Haftada tek maça konsantre olmakta zorlandığımı söylemek istiyorum. Bunun sebebi koca bir haftayı maç yönetmeden geçiriyorsunuz. Ardından yorucu bir seyahatten sonra doğrudan maça başlıyorsunuz. Bildiğiniz üzere henüz hakemlerin bir gün önceden giderek dinlenip maçlarını yönetme uygulamasını işletemiyoruz. Bunun masraflarının kulüpler tarafından ödenmesi sistemini bir türlü oturtamadık. Bir de çok uzak bir deplasmana gidildiği halde iki takım arasındaki bariz güç farkı, hakemin aklında ister istemez maçı yönetmenin gereksiz olduğu önyargısına sebep olmakta. Bazen de kişisel problemler, sağlık sorunları gibi sebeplerden kendinizi maça veremeyebiliyorsunuz. Bunların üstüne bir de maçı beraber yöneteceğiniz hakemleri tanımadığınızı eklersek, maça odaklanmanız daha zor hale geliyor.
Ben şahsen turnuvalarda maç yönetmeyi tercih ediyorum. Eğer görev aldığım uluslararası bir turnuva ise 1 ay ya da 15 gün öncesinden ülke ve şehir hakkında internetten bilgi toplarım.

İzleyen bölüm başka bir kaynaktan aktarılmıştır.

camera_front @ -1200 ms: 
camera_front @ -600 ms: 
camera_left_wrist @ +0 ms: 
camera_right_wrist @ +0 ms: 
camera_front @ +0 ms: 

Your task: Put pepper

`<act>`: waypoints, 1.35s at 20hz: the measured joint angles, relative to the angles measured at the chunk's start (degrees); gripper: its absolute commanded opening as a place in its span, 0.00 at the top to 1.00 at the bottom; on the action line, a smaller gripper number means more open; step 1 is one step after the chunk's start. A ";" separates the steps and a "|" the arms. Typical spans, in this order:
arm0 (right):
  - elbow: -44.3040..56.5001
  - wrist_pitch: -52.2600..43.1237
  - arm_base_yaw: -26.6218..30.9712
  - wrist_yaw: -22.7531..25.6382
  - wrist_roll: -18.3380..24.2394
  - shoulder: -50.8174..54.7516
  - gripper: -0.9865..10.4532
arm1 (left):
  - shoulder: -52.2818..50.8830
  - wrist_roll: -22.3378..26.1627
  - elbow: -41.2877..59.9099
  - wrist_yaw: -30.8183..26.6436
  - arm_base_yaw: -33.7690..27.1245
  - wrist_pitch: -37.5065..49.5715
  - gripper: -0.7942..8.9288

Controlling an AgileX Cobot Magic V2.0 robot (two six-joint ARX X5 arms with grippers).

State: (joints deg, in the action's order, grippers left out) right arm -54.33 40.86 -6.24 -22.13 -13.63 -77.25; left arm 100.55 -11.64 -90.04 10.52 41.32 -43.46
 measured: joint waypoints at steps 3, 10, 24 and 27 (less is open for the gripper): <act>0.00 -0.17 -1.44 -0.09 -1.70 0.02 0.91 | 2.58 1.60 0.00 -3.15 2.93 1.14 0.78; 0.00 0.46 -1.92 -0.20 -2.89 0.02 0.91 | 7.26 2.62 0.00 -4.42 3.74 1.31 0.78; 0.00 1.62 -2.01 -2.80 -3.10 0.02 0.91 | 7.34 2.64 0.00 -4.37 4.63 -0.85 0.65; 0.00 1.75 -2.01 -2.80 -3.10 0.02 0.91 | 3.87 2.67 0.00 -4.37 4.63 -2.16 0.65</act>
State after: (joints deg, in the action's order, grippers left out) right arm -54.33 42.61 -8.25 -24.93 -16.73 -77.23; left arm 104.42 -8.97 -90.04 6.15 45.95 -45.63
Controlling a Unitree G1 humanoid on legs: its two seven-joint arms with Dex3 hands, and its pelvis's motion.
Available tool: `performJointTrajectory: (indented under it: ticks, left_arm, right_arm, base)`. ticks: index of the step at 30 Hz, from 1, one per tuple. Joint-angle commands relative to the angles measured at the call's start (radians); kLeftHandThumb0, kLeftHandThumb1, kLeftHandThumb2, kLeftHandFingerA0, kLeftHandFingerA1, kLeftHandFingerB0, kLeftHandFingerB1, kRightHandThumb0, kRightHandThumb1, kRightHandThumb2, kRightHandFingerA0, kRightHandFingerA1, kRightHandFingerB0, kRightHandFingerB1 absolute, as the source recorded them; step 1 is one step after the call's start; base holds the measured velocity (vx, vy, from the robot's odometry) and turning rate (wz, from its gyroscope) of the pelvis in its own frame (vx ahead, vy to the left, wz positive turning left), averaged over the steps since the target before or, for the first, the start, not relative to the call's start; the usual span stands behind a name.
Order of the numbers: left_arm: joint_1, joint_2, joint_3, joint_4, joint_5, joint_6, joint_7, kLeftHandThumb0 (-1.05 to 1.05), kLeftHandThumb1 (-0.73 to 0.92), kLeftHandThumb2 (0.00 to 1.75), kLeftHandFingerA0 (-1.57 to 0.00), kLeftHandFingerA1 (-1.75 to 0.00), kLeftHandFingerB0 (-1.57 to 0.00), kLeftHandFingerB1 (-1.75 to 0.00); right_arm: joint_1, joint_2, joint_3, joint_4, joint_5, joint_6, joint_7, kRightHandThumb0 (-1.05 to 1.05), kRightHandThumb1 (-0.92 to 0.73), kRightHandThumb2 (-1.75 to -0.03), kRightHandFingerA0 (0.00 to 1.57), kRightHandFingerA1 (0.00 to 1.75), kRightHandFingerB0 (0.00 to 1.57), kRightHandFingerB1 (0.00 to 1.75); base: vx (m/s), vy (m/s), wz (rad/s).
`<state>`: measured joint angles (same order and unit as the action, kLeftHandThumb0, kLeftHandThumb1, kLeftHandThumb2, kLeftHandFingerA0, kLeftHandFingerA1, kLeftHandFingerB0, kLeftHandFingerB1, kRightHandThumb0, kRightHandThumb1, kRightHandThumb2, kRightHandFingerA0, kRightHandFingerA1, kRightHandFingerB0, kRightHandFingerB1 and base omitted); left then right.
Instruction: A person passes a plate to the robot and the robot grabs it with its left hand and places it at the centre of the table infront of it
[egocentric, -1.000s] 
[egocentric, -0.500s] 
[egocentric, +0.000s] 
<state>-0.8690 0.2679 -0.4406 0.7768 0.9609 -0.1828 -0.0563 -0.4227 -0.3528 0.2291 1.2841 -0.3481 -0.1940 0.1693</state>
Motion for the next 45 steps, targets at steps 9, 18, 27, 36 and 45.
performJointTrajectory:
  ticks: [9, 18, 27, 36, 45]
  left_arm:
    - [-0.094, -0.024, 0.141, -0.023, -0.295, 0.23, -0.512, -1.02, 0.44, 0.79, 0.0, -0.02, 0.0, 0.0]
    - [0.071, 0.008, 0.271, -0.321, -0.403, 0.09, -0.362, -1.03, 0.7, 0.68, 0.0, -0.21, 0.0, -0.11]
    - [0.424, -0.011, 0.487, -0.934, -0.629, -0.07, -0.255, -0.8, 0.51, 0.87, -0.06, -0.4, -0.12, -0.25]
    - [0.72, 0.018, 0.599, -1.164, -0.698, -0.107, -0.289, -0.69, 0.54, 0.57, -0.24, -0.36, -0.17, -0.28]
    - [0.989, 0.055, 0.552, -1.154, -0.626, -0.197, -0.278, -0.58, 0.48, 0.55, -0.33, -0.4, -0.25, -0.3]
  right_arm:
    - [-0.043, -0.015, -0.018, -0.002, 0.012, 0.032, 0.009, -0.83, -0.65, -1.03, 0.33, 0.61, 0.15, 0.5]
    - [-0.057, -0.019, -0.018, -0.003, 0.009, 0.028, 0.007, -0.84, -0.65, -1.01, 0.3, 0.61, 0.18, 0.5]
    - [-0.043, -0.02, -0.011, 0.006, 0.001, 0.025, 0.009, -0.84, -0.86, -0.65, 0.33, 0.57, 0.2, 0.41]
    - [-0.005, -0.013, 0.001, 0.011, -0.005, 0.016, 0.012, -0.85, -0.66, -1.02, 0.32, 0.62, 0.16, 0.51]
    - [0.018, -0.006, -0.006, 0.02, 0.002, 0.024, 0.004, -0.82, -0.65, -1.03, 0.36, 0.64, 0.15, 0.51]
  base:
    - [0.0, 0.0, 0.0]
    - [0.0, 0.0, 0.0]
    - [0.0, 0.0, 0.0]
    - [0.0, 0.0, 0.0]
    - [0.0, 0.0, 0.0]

Eğer gideceğim ülkede İngilizce ana dil değilse ülkenin dilindeki basit kalıpları öğrenirim. Örneğin Pekin’e gitmeden önce Çince “teşekkür ederim”, “İyi Şanslar” gibi kalıpları öğrendim ve havaalanında beni karşılayan gönüllülere bunu söylediğimde pozitif bir ortam için başlangıç yaptığıma inanıyorum. Ancak burada vurgulamak istediğim maç konsantrasyonun sahanın dışında başladığıdır. Hakemin becerisi sadece maça değil bulunduğu ülkeye ortama da ayak uydurabilmesidir. Ben, her turnuvada hakemliğime bir şeyler katmaya çalışırım. Çünkü maç yönettikçe arkadaşlarınızdan, gözlemcilerinizden, hatta oyuncu ve antrenörlerden daha fazla geri dönüt alırım. Bunu sürekli bir öğrenim süreci olarak görürüm. Eğer bu verileri olumlu bir şekilde değerlendirip hakemliğinize bir şeyler eklerseniz, sonuçta oyuna ve turnuvaya daha iyi konsantre olursunuz.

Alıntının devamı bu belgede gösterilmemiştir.